The seeds for today’s Handwashing For Life advances were sown 25 years ago, when handwashing advocates gathered to address the need to enhance handwashing in the foodservice industry.
There was a consensus that an integrated approach could provide new options unachievable by a single technology. This was the beginning of the Handwashing For Life alliance, where members work together to replace risk with sustainable public health solutions.
“It’s about lowering the risk of foodborne illness for operators and the people they serve,” says Jim Mann, Handwashing For Life founder and executive director. “We have the protocols and evidence that proves hand sanitizer is an effective replacement for soap and water at temporary events, during water outages and other emergencies.” If hands could be cleaned closer to the point of contamination, he says, hand sinks wouldn’t be necessary. Here, Mann talks about making the most of non-sink handwashing.
Q: You have served as a spokesperson for handwashing since 1999. What strikes you as the most critical change or advancement over that period?
A: First, touch-free dispenser technology — water, soap, sanitizer and paper towels. Together, these make it easier for busy staff to do the right thing. Convenience helps control the process.
Second, alcohol-based hand sanitizers have been a significant complement to soap-water washing, but their use in restaurants in the U.S. has been minimized by regulatory barriers. This is shocking, considering the Centers for Disease Control and Prevention and the World Health Organization globally direct healthcare workers to use alcohol-based hand sanitizers as the gold standard for hand hygiene unless hands are visibly soiled. These two new protocols combine cleaning properties and pathogen killing to erase performance deficits.
These new processes, together with best-practice products, reduce operator risk. Their time-saving convenience drives added compliance.
Third, and with the biggest potential, is compliance data. The pioneering commercial systems died from lack of scalability and high cost. The new generation solves both issues.
Q: At one point, designs at food halls and other large spaces were starting to include handwashing stations for customers. Do you find this measure still growing?
A: These venues are going to love the new sink-free procedures. Plumbed hand sinks are expensive, take up valuable customer space, and can’t compete with the convenience and performance of these new methods.
Q: What has become more prevalent in the back of the house that supports handwashing, food safety, etc.?
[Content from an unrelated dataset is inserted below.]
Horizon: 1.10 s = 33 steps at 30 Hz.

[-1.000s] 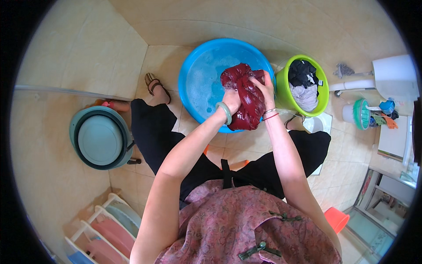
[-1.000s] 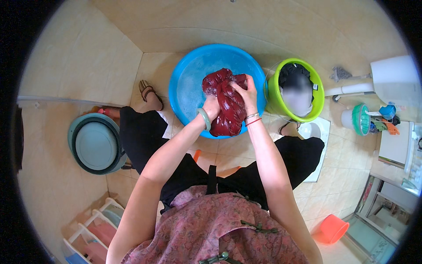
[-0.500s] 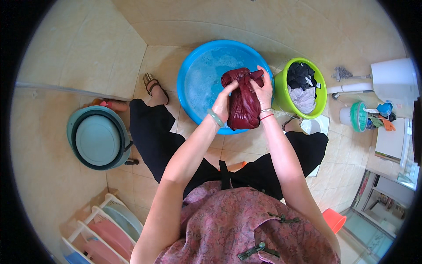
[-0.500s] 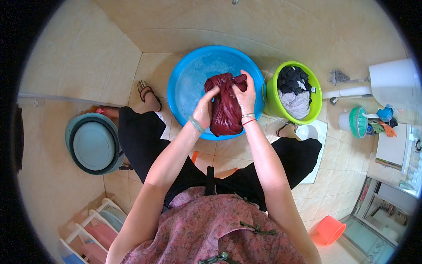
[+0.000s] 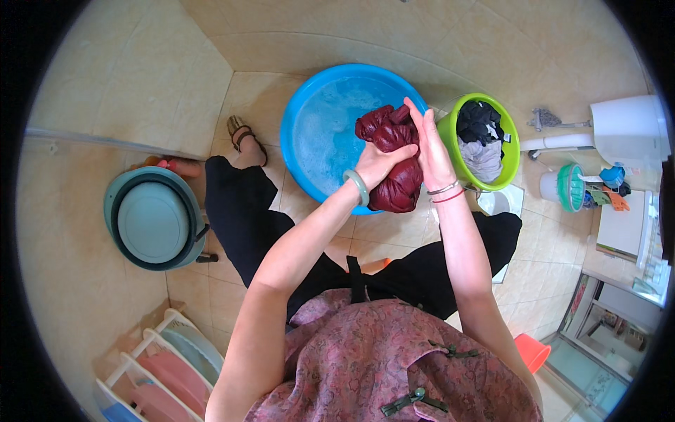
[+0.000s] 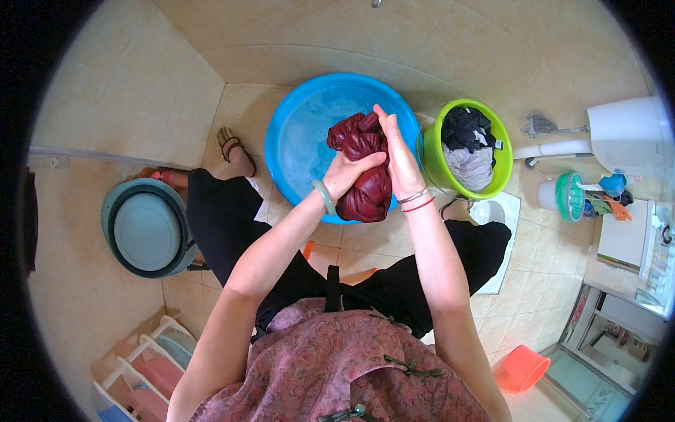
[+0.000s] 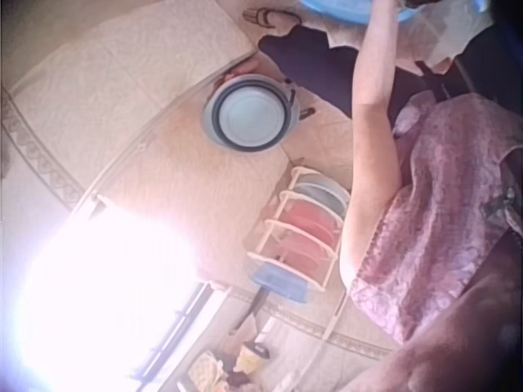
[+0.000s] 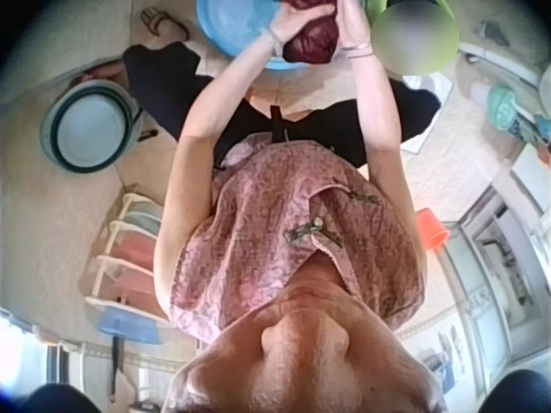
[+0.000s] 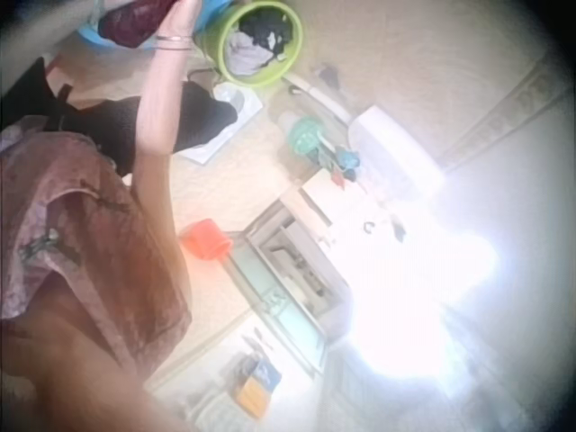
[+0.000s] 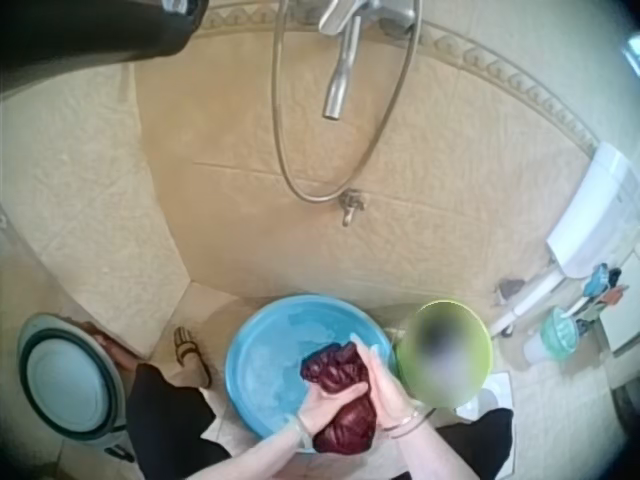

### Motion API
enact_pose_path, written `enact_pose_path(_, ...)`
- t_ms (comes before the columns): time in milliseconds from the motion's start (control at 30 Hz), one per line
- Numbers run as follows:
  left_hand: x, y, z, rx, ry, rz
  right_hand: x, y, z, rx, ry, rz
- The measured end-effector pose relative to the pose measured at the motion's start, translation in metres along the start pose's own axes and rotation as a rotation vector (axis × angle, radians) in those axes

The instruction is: The person hand-washes various garments in a blue basin filled with soapy water. They scrub and rinse items including dark and light-colored clothes, then wring them out and transfer them to a green bucket.

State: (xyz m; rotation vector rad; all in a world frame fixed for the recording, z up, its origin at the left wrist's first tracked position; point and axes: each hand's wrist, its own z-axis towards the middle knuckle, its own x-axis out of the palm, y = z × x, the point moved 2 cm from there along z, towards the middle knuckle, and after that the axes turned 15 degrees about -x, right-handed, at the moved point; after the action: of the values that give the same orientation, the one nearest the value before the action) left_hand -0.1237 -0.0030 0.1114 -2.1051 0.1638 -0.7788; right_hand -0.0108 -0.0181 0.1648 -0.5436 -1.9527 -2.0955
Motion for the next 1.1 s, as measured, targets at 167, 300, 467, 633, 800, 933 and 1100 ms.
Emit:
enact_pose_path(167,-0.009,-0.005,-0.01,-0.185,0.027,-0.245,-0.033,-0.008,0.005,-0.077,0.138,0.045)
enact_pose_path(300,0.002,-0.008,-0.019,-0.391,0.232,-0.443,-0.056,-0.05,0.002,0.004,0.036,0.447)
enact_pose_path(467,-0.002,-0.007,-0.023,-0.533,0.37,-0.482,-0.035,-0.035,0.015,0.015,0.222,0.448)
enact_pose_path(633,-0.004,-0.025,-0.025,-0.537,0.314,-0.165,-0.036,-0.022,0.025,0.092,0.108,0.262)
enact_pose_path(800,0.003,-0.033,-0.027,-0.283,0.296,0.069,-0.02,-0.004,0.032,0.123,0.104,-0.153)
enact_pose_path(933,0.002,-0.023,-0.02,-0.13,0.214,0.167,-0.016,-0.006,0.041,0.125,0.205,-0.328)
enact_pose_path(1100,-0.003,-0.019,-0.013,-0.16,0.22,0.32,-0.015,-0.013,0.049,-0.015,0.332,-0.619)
A: The biggest thing we’ve found with our recent research is that sanitizer can be used effectively in more situations.
Many trivialize handwashing. C-suite executives rarely look to technology to solve “mundane” handwashing issues, but dispenser innovations will soon shift their mindset.
Q: Do you think sanitizer can replace hand sinks in some cases?
A: Yes. For example, this allows for redesign possibilities in prep lines. Imagine a prep line with a sanitizer dispenser every 5 feet; workers no longer run around with germ-laden hands, searching for an open sink.